(Records for this exercise):
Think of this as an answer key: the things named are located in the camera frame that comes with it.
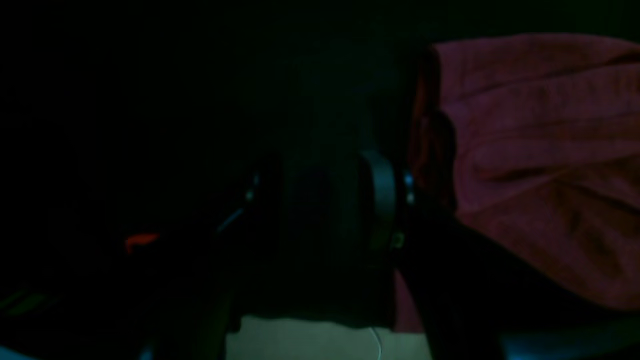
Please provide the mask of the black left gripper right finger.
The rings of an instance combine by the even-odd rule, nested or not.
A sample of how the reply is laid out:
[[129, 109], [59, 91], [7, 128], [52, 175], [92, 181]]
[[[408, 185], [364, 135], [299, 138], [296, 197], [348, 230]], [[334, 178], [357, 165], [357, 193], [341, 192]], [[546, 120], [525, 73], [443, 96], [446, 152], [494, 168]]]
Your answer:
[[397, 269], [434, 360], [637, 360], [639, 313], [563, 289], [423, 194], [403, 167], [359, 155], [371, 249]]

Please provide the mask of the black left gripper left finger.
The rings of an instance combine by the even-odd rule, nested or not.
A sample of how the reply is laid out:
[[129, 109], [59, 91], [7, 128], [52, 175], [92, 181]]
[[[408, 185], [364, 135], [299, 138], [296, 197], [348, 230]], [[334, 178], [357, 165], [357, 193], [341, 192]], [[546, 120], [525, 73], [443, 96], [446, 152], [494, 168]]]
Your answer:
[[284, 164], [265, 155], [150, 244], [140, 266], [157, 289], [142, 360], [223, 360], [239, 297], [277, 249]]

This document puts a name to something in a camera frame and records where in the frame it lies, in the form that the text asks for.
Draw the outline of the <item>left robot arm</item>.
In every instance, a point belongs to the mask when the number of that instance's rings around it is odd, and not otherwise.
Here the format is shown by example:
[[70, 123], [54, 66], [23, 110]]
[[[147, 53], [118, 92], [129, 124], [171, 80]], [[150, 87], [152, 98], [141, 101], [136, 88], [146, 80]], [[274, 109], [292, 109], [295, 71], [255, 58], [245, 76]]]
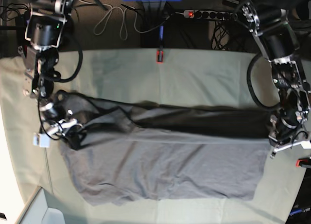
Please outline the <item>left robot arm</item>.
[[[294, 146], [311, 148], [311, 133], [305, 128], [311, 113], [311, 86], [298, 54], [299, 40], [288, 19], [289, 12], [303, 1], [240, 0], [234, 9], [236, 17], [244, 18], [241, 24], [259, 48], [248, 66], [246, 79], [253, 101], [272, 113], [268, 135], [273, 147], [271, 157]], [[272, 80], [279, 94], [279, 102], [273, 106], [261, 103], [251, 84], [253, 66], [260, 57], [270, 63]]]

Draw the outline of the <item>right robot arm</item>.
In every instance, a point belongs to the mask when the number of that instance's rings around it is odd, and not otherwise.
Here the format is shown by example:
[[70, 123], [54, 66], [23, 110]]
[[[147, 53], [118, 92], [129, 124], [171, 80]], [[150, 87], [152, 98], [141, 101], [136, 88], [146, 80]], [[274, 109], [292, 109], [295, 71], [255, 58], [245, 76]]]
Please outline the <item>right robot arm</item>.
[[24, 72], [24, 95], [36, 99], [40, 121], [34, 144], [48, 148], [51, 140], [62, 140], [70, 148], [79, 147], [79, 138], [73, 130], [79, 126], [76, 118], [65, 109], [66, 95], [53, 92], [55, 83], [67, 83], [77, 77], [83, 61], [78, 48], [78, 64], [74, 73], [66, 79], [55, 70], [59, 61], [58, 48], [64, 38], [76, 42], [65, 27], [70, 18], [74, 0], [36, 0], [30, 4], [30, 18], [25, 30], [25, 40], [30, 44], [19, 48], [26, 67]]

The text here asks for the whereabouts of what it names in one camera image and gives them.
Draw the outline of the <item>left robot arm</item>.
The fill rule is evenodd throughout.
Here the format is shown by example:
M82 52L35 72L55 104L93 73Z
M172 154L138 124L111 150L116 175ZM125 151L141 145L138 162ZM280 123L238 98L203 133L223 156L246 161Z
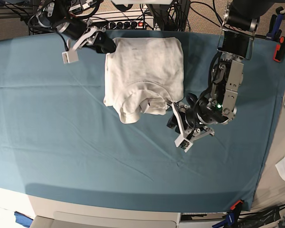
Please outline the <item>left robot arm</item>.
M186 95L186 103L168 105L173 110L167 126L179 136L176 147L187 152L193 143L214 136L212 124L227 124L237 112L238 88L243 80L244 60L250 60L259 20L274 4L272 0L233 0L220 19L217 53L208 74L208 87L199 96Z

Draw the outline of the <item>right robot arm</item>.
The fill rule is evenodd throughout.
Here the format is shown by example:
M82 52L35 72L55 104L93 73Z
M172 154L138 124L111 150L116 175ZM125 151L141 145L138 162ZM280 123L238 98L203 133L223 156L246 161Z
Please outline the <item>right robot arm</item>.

(Exercise prompt): For this exercise, gather every line of the data that contains the word "camera".

(Output of the task):
Think of this as an answer key: the things named are located in the camera frame that comes with it.
This document puts a name to something in a camera frame and records where in the frame it lies, in the form that the text asks for.
The text here asks for the whereabouts of what it names in one camera image and gives them.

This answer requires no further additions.